Secretary of State Hillary Rodham Clinton fumbled in Jerusalem last month when she hailed Israeli Prime Minister Benjamin Netanyahu's decision to temporarily freeze West Bank settlement construction as "unprecedented," thereby suggesting it was somehow optimal. The 10-month freeze is far from ideal, because it allows completion of nearly 3,000 housing units and 28 public buildings already underway in the West Bank, and it doesn't include development in contested East Jerusalem. Still, it is important to acknowledge that this is an unprecedented step for the right-wing Netanyahu, who has built a career out of opposing concessions to the Palestinians or negotiations for a separate state.

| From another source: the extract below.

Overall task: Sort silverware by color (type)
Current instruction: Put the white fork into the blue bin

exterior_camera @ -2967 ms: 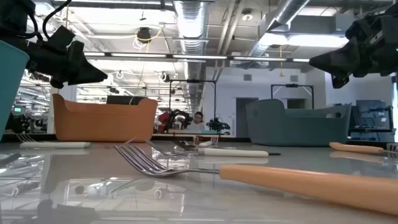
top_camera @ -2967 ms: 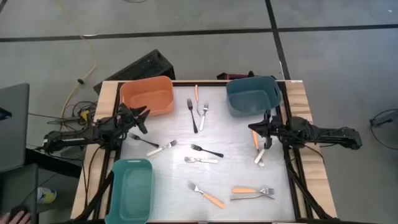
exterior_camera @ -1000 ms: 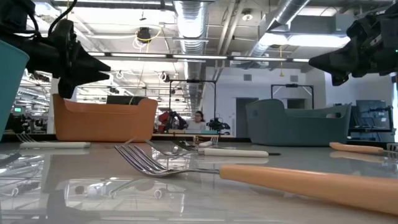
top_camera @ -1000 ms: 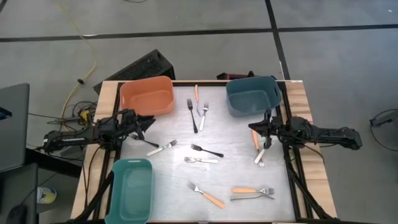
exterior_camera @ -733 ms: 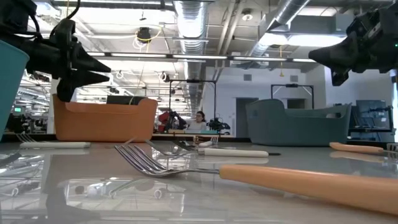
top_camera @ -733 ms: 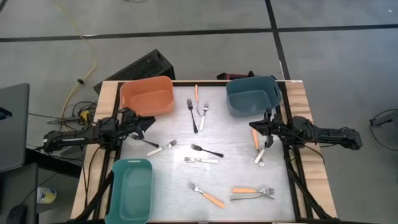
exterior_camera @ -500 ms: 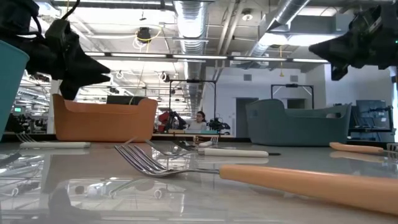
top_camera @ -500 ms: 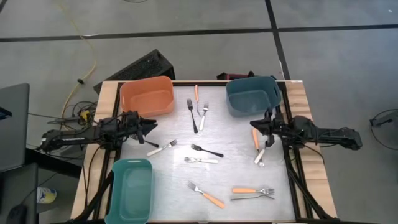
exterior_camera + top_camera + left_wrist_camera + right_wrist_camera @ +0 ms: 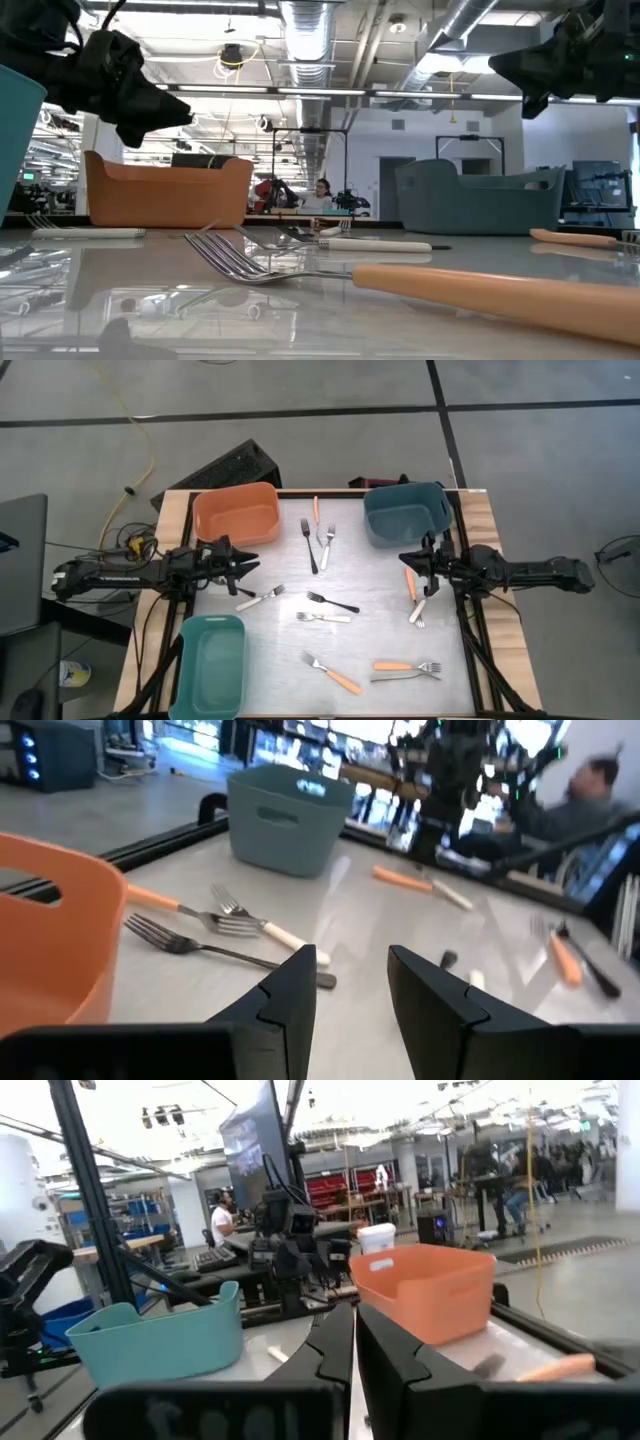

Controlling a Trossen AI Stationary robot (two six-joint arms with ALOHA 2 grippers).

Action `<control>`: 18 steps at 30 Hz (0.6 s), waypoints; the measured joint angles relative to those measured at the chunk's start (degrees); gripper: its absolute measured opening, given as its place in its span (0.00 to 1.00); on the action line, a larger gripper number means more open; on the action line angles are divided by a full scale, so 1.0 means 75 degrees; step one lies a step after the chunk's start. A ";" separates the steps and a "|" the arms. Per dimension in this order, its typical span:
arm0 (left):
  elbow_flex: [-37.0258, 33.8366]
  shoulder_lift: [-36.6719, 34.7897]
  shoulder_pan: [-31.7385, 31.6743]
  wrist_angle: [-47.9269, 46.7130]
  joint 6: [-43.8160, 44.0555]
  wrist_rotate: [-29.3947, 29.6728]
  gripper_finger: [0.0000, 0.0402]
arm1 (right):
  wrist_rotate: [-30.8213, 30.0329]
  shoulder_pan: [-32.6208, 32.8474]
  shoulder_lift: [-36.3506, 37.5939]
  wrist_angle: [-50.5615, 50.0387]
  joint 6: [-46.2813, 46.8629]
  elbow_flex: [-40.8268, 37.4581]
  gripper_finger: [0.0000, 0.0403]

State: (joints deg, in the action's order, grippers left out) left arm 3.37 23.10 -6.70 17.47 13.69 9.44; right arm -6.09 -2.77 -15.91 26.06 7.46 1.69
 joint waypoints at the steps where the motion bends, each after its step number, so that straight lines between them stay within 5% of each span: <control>1: 0.0098 0.0193 0.0000 -0.0008 -0.0128 -0.0005 0.28 | 0.0001 0.0040 -0.0254 0.0334 -0.0104 0.0004 0.11; 6: 0.0622 0.1024 0.0000 0.0004 -0.0738 -0.0008 0.28 | 0.0009 0.0237 -0.1408 0.1350 -0.0452 0.0109 0.11; 18: 0.1310 0.2496 0.0000 0.0006 -0.0844 0.0024 0.28 | 0.0018 0.0690 -0.4052 0.1129 -0.1064 0.1903 0.11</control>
State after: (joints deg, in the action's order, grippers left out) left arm 13.19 41.82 -6.70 17.52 7.36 9.63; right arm -5.95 2.40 -46.30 34.53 -0.52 15.97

The man who helped stymie the Oslo peace accords during his first term as prime minister in the 1990s has declared himself willing to bargain in his second. Like Ariel Sharon and Ehud Olmert before him, Netanyahu gives the impression of having concluded that separate Israeli and Palestinian states are the best means of ensuring Israel's survival as a Jewish state. With caveats and preconditions, Netanyahu stated in a speech at Bar-Ilan University in June that he was ready to negotiate an agreement "where a demilitarized Palestinian state exists alongside the Jewish state." After declaring the temporary freeze, his government has sent inspectors into the settlements to enforce stop-work orders.
What Netanyahu is doing is potentially risky given the increasingly militant settler fringe. Prime Minister Yitzhak Rabin was murdered in 1995 by a Jewish fanatic opposed to relinquishing land. Now, second-generation settlers in the "price tag" movement are confronting construction inspectors and provoking clashes with Israeli soldiers and Palestinians to derail any possibility of negotiations for a land swap; extremists left their price-tag signature in the ruins of a torched village mosque. Tensions are escalating.

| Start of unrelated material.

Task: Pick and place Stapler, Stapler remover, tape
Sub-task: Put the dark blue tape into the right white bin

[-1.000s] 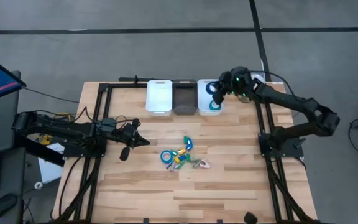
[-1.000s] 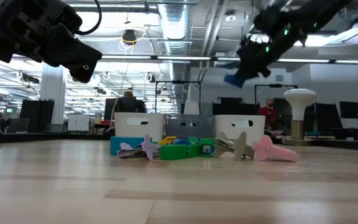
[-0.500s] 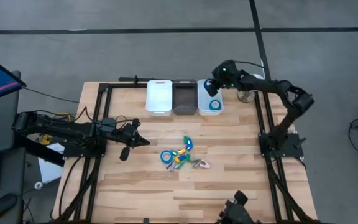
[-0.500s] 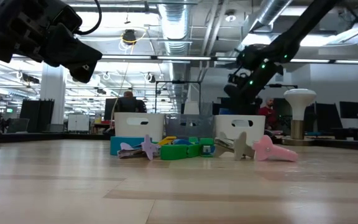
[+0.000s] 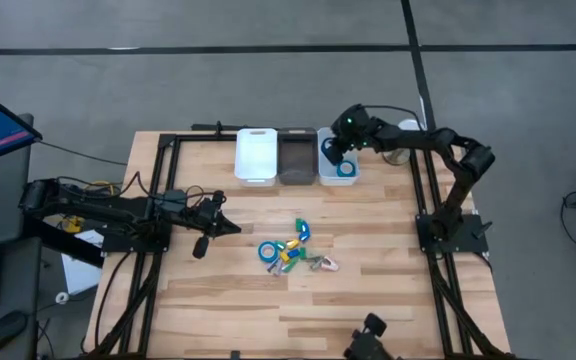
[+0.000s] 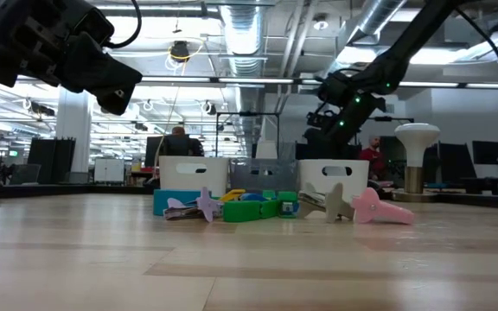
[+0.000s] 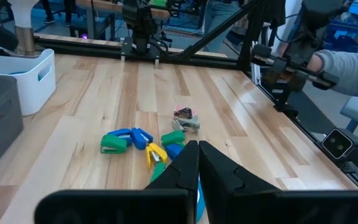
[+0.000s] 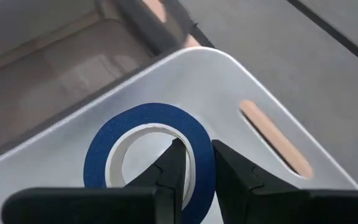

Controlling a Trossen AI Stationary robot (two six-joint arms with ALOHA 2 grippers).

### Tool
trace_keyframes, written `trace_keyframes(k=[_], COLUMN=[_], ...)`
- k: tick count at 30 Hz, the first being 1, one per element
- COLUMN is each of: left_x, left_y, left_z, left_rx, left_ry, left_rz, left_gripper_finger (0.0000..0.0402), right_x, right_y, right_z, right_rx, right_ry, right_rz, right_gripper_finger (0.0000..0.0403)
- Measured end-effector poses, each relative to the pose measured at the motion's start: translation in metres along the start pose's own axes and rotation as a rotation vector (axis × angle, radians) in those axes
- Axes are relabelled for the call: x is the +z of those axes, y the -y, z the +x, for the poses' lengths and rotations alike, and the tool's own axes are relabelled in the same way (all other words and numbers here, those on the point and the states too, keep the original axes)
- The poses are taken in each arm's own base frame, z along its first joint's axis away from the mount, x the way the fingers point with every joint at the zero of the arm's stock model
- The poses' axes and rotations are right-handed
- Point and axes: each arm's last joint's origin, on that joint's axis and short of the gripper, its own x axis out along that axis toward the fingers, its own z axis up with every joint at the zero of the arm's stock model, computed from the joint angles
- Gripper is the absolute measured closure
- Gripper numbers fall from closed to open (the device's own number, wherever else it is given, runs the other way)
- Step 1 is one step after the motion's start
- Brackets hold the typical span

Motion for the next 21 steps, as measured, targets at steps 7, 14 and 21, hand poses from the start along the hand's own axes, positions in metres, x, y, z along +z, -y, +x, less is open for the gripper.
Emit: trace_keyframes(k=[7, 14, 21], left_x=[0.000, 0.000, 0.000], left_y=[0.000, 0.000, 0.000], left_z=[0.000, 0.000, 0.000], left_rx=[0.000, 0.000, 0.000], left_ry=[0.000, 0.000, 0.000], left_rz=[0.000, 0.000, 0.000], left_gripper_finger=[0.0398, 0.0398, 0.0398], right_x=[-0.002, -0.006, -0.014], right_y=[-0.002, -0.003, -0.007], right_z=[0.000, 0.001, 0.010], right_rx=[0.005, 0.008, -0.057], right_ry=[-0.027, -0.043, -0.092], right_rz=[-0.002, 0.016, 0.033], right_gripper_finger=[0.0343, 0.0343, 0.0343])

Both sides need to exercise courage against their radical extremes. Most Palestinians and many Israelis see Netanyahu's actions as tactical maneuvers -- half-steps designed to put the ball in the Palestinians' court and then declare them at fault. Indeed, Palestinian leader Mahmoud Abbas, under pressure from the militant Hamas, has already rejected the freeze as insufficient to warrant a return to negotiations. And Israeli Foreign Minister Avigdor Lieberman told settlers last week that "it is clear to everyone that in 10 months, we will be building again full force."
But the extremes must not prevail. Although 17 years of on-again, off-again negotiations have failed, Israelis and Palestinians still want their leaders to deliver two states. The basic outlines of a deal are known to both sides. They should get back to the table and hammer it out.